AI agents are already starting to change how work gets done inside organisations. But AI isn’t magic: like any transformation project, you need structure. Now we’ve gathered some experience doing this in the real world, I think it’s time to boil it down to a catchy slogan.
That’s the three Cs of production AI: Context, Constraints, Control.
Context is the information an agent needs to do useful work. When humans make decisions, they draw on a vast pool of knowledge: the hastily-written ticket description, a paragraph buried in the company handbook, a conversation with the client in the pub. Agents somehow need to be given all this context too, but (so far) they lack the ability to structure and retrieve their own memories (and you’re far less likely to chat with one over a pint). Providing them with just the right information to make the right decision right now is context engineering, and that’ll be the big story of 2026.
Constraints are what the agent can do and (importantly) what it can’t. Agents need tools to interact with other systems, and just like human tools, they need to be well-designed, predictable and safe.
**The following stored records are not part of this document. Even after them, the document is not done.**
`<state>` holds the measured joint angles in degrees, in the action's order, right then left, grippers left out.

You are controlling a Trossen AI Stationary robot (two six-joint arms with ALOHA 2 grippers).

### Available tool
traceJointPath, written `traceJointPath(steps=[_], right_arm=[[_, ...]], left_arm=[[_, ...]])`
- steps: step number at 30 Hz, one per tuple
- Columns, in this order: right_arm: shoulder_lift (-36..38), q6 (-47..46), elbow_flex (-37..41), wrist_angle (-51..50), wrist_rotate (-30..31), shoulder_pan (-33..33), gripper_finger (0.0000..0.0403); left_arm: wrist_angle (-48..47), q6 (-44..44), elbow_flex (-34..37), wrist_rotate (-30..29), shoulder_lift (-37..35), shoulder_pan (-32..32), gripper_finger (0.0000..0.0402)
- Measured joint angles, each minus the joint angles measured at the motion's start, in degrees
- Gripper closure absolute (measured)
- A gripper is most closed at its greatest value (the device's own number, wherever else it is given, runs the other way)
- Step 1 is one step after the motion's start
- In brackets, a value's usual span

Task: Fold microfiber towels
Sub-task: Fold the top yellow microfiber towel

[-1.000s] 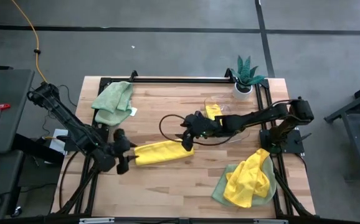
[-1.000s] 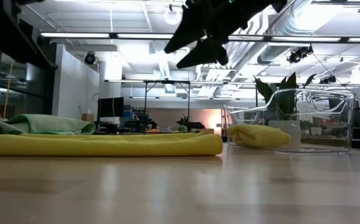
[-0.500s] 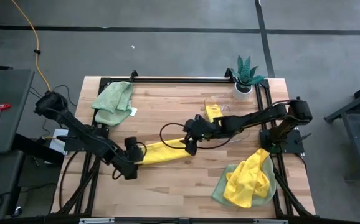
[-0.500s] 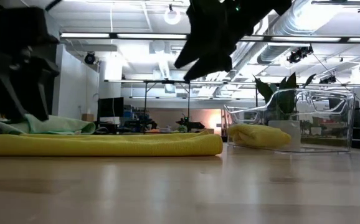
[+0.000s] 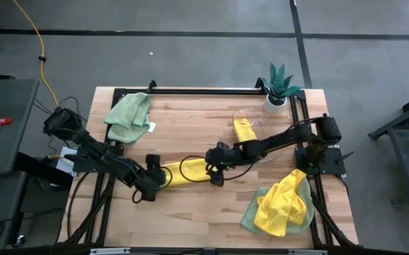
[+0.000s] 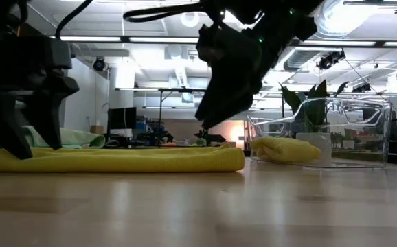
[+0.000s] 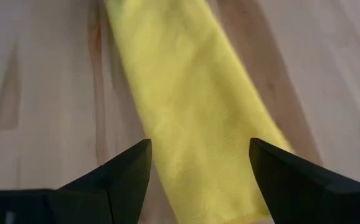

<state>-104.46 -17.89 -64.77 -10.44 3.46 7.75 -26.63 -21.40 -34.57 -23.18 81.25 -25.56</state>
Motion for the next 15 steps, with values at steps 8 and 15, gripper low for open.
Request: traceJointPath(steps=[8, 15], right_arm=[[-3.19, -2.65, -0.02, -0.43, 0.1, 2.22, 0.0142], [-4.75, -7.63, -0.02, -0.88, -0.23, 4.84, 0.0142]], left_arm=[[-0.92, 11.54, 0.08, 0.02, -0.02, 5.34, 0.0186], [-0.81, 12.62, 0.09, 3.27, -0.02, 7.33, 0.0186]])
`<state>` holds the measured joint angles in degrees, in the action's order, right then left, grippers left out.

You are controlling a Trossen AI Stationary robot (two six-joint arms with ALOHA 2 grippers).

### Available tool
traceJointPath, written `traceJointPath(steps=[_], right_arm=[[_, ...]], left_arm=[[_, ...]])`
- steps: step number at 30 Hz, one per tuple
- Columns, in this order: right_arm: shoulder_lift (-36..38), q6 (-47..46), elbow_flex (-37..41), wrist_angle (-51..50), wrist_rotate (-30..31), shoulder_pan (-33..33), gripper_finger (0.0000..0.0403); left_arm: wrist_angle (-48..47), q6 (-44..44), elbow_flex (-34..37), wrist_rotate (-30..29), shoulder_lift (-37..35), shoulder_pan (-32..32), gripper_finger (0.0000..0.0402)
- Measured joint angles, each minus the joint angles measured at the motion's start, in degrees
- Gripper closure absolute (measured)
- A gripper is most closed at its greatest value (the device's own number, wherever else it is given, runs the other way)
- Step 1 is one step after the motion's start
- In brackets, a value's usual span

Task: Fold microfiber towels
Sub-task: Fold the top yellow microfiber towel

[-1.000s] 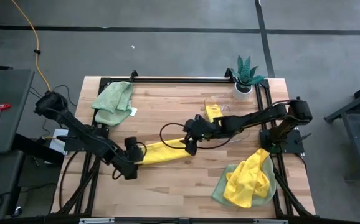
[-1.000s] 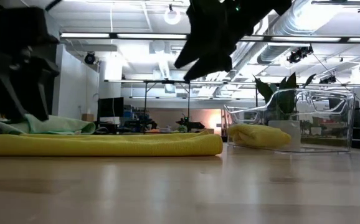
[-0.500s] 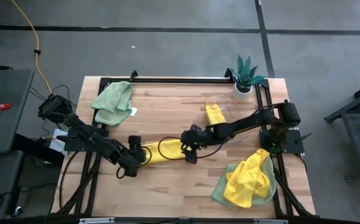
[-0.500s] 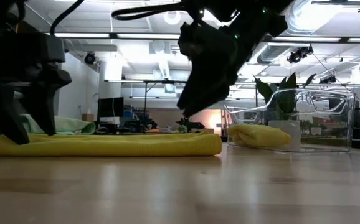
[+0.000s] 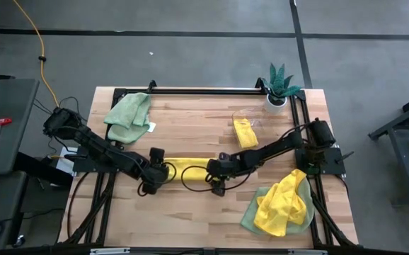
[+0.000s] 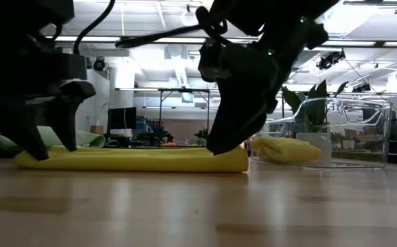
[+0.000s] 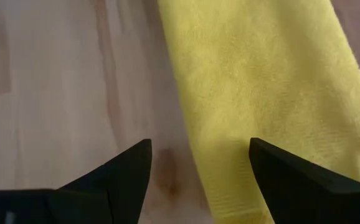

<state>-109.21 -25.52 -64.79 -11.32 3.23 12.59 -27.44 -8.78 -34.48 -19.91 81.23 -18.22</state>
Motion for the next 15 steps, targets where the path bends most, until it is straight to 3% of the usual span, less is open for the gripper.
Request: traceJointPath(steps=[8, 15], right_arm=[[0.38, -0.15, 0.0, -1.81, 0.15, 1.8, 0.0142], [2.89, 2.77, -2.96, -4.96, 4.18, 0.91, 0.0142]], left_arm=[[-1.9, -3.57, 0.0, 4.75, -1.55, -1.8, 0.0186], [-5.28, -5.92, 0.0, 4.68, -12.04, -2.08, 0.0186]])
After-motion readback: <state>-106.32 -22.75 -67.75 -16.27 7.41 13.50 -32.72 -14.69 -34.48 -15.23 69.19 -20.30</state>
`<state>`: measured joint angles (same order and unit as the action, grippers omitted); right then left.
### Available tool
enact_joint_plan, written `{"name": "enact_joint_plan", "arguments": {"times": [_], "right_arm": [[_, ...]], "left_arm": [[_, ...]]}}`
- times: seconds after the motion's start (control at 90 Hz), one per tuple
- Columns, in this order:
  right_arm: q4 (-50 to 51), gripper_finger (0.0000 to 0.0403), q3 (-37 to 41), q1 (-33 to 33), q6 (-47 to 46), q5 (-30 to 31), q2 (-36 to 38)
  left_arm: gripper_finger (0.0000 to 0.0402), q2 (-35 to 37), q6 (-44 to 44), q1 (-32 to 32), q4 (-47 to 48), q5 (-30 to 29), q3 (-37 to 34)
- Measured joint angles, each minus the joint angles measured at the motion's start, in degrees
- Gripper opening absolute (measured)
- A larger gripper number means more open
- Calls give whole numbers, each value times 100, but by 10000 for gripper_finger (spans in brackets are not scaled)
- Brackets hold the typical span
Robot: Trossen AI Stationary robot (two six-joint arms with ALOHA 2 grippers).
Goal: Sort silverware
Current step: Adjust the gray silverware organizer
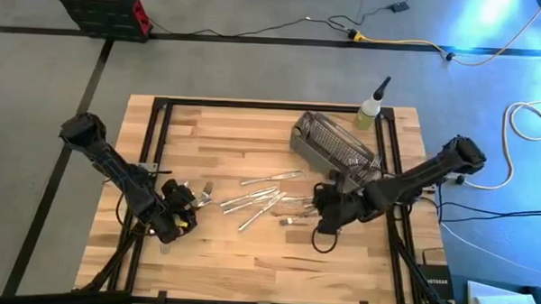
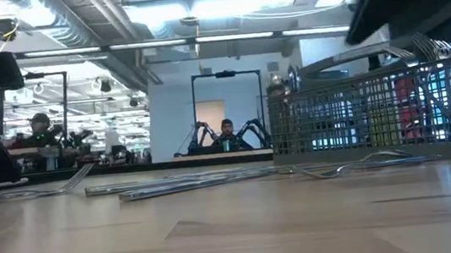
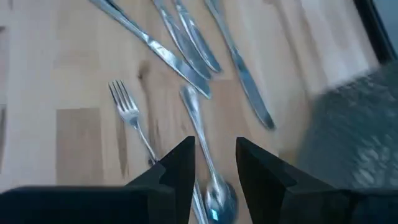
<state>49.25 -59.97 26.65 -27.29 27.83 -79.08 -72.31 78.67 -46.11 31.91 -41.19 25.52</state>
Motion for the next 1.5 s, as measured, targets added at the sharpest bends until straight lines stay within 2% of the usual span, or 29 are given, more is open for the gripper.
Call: {"name": "enact_joint_plan", "arguments": {"times": [0.2, 0.511, 0.711, 0.956, 1.033, 1.267, 1.389, 1.5], "right_arm": [[2449, 99, -868, -3, -1152, -390, 5], [4023, 99, -966, 0, -2160, -1444, -17], [4079, 99, -938, -4, -2056, -1707, -27], [4074, 99, -214, -5, -2184, -2142, -14], [4080, 99, 25, -85, -2197, -2091, -14], [4083, 99, 716, -608, -2547, -1403, -17], [3994, 99, 802, -769, -2695, -1059, -17], [3437, 99, 775, -769, -2631, -490, -17]], "left_arm": [[171, 0, -8, 0, 8, -9, 0], [171, 0, -24, 2, 23, -13, 0], [171, 0, -157, 4, 47, -15, 0], [171, 0, -141, 2, 56, -15, 0], [171, 0, -211, 2, 54, -14, 0], [171, 0, -177, 9, 45, -31, 0], [171, 0, -150, 9, 45, -33, 0], [171, 0, -151, 9, 45, -35, 0]]}}
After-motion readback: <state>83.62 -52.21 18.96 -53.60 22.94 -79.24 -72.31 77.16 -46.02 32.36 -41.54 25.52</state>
Control is what makes agentic systems manageable. Humans still need to be accountable, so they still need to be in the loop – whether that’s feedback and evaluation early in the project, or signoff and auditing of each action the agent takes.
These three principles apply in two directions. When we build AI systems for clients, they’re our design checklist. When we use AI to accelerate our engineering capabilities, they’re what keeps our codebase clean. The same guardrails work both ways.
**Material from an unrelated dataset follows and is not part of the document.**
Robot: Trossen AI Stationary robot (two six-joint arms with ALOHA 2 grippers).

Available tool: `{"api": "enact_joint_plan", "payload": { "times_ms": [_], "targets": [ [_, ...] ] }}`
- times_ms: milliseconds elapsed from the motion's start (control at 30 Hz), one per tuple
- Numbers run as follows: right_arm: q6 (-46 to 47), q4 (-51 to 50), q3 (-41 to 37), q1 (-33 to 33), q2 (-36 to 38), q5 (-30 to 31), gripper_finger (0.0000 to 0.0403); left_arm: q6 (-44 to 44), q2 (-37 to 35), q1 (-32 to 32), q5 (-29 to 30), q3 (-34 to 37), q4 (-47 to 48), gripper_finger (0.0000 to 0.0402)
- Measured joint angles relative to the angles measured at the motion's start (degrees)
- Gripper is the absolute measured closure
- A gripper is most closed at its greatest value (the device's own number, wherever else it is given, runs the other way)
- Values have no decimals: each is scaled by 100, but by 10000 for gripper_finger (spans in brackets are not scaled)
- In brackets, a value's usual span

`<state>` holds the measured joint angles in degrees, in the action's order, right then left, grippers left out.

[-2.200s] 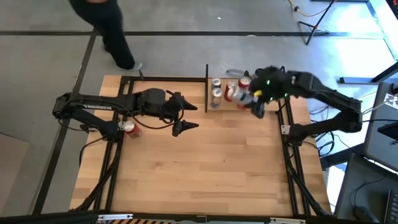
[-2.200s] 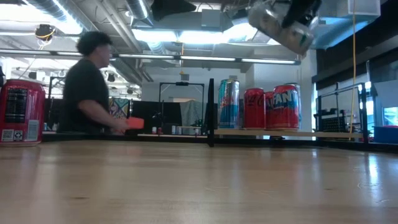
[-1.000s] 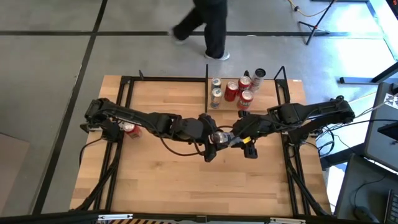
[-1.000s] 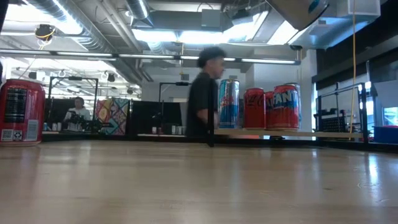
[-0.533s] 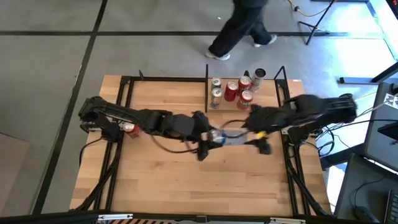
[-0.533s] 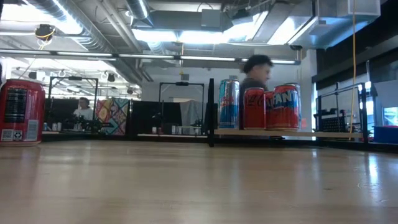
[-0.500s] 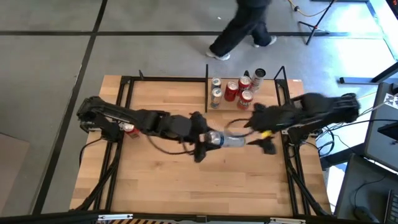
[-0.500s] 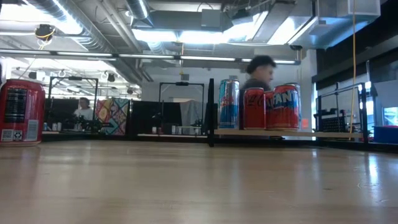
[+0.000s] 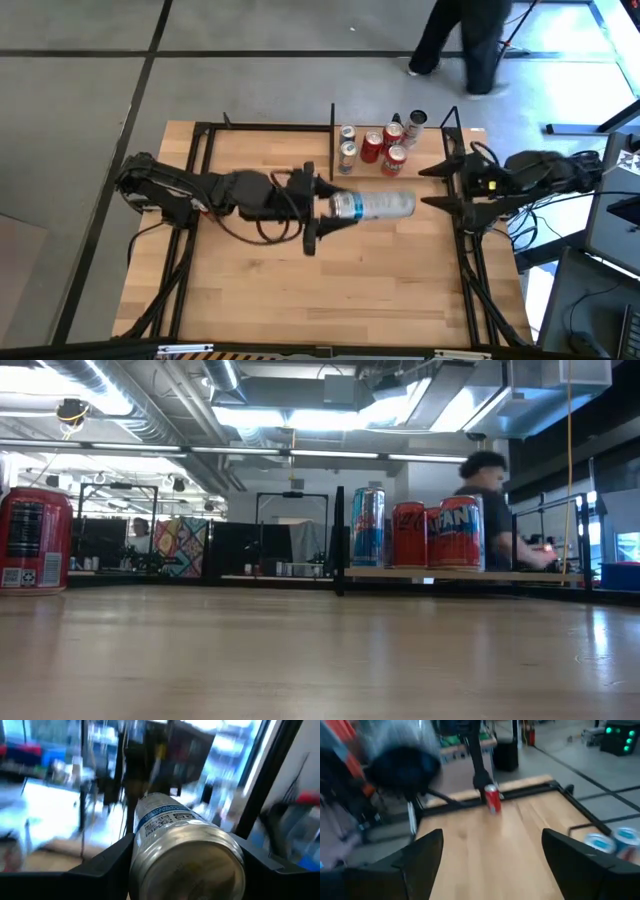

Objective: Place canned beverage on shelf
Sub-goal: Adjust the bottom white-blue soda can on the shelf

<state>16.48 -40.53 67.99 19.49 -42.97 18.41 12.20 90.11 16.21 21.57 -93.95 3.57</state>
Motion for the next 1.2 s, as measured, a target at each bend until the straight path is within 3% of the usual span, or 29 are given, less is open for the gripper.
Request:
{"api": "enact_joint_plan", "payload": {
  "times_ms": [133,300,467,600,867,1200],
  "targets": [
    [196,1432,-1060,0,394,-51,79,-122,4,-211,-297,0,-1323,155],
    [276,3472,-1762,0,364,-98,79,-211,-7,-276,-425,-4,-2642,155],
    [-807,5853,-1879,-134,-354,-18,79,-201,-7,-280,-579,-4,-3180,155],
    [-1439,7290,-1573,-455,-1080,-364,79,-93,-4,-280,-484,-7,-3183,155],
    [-1718,7534,-210,-1067,-2295,-1628,79,-32,-2,-311,-398,-7,-3164,155],
    [-2020,7497,1024,-1163,-2956,-2193,79,-32,-5,-341,-447,-13,-3034,155]
  ]
}}
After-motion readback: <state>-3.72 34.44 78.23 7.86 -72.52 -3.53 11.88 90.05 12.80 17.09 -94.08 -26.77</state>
When we build agentic systems for clients, we’re building the deterministic layer: the system of record and the control surfaces that the agent interacts with. In many ways, this is just like building a “traditional” web app designed for humans: it has to work the same way every time, and it has to be correct. In many ways, this is exactly like the apps we’ve been building for years. AI doesn’t replace the software, it replaces (or accelerates) the human using the software to achieve complex goals.
The three Cs are our design checklist.
An agent processing a customer support ticket doesn’t need access to your entire customer database. It needs the case ID, the last few interactions, the customer’s support tier, and the relevant product documentation. That’s it.
In practice, this means domain modeling and explicit boundaries. We build a function that assembles exactly the context the agent needs, not a raw database connection.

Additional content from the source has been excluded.